What to work on —
Where does the word "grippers" occur in the data below? Copy each line that holds it.

Source material —
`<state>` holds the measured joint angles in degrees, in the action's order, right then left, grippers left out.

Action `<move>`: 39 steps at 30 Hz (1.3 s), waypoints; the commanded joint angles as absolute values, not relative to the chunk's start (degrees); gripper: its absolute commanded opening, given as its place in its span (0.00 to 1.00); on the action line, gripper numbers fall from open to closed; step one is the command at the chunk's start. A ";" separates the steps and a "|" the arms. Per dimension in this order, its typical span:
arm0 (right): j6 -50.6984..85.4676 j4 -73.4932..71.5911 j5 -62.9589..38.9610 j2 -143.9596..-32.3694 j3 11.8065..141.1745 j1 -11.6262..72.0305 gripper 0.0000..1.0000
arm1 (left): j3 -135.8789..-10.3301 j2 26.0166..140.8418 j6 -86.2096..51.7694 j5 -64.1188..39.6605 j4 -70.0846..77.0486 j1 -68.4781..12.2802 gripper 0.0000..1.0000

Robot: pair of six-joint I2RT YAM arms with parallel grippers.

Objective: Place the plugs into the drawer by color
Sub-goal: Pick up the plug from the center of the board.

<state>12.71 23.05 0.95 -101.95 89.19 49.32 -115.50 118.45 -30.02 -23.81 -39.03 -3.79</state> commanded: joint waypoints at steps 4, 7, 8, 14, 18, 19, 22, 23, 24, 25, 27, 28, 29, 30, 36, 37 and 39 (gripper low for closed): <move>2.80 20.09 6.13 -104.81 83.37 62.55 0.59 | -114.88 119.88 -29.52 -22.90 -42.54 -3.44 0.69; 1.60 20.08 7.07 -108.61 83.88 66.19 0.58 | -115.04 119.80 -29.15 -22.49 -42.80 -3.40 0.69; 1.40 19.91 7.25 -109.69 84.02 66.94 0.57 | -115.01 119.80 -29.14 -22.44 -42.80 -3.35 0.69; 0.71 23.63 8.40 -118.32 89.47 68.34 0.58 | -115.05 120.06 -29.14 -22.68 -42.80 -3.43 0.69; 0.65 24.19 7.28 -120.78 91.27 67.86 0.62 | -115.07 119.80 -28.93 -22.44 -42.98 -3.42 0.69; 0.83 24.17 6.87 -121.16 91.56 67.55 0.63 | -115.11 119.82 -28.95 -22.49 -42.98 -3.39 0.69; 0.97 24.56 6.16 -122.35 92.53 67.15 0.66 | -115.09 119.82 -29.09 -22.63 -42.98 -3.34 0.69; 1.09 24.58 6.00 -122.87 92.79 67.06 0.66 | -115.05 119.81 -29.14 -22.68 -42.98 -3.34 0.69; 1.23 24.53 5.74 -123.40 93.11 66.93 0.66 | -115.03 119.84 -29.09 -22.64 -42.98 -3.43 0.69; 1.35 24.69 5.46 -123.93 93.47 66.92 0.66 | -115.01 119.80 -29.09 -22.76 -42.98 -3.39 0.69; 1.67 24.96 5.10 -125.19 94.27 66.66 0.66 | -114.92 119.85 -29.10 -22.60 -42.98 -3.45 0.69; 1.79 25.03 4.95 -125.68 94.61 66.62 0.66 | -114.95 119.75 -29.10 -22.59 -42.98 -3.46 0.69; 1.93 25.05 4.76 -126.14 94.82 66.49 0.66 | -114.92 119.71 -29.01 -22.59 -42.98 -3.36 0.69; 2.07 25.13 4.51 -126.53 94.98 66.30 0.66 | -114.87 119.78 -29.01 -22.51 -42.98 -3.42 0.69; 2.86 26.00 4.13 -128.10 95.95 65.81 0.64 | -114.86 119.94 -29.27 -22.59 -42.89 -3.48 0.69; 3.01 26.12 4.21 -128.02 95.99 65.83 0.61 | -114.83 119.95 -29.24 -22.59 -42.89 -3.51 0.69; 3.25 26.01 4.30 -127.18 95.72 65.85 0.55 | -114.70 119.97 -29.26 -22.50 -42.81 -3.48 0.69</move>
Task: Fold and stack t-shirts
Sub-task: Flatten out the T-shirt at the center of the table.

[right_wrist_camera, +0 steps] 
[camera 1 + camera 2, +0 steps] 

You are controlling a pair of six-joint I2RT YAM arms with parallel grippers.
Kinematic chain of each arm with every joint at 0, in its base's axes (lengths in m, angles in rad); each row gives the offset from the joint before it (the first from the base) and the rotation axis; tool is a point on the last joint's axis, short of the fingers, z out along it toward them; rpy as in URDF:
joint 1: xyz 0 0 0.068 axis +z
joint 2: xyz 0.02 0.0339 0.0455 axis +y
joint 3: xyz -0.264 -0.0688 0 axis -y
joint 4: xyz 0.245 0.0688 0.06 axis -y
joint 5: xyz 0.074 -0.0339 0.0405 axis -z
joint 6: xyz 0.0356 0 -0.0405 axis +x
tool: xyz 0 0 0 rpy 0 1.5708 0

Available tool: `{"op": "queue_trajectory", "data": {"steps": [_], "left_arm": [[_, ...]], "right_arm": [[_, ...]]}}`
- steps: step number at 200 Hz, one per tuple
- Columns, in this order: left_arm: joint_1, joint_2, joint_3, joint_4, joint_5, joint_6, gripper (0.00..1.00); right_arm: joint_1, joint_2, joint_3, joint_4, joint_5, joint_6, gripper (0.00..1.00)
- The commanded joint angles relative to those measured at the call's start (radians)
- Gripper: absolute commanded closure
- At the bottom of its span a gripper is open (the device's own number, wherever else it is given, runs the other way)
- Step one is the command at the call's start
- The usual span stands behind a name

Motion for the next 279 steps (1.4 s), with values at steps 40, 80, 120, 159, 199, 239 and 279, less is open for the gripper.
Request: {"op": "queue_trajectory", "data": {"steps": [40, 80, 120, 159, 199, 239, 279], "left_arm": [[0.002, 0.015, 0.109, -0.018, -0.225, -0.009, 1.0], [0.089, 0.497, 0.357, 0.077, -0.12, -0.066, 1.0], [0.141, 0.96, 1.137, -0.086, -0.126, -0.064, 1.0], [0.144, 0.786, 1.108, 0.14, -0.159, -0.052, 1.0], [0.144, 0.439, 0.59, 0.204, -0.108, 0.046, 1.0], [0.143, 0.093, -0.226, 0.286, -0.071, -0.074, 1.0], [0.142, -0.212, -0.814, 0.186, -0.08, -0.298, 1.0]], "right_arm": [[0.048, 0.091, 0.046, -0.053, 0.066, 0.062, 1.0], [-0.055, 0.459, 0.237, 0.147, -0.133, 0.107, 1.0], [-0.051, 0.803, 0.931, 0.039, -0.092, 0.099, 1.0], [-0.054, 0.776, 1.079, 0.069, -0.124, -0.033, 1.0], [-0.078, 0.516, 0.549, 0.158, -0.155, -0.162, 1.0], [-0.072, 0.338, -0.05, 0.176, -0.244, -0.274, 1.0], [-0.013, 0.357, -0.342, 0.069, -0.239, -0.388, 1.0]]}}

Response for this exercise —
`<state>` holds the measured joint angles in degrees, in the action's order, right then left, grippers left out.
Robot: pair of six-joint I2RT YAM arms with parallel grippers.
You are controlling a pair of six-joint I2RT YAM arms with parallel grippers.

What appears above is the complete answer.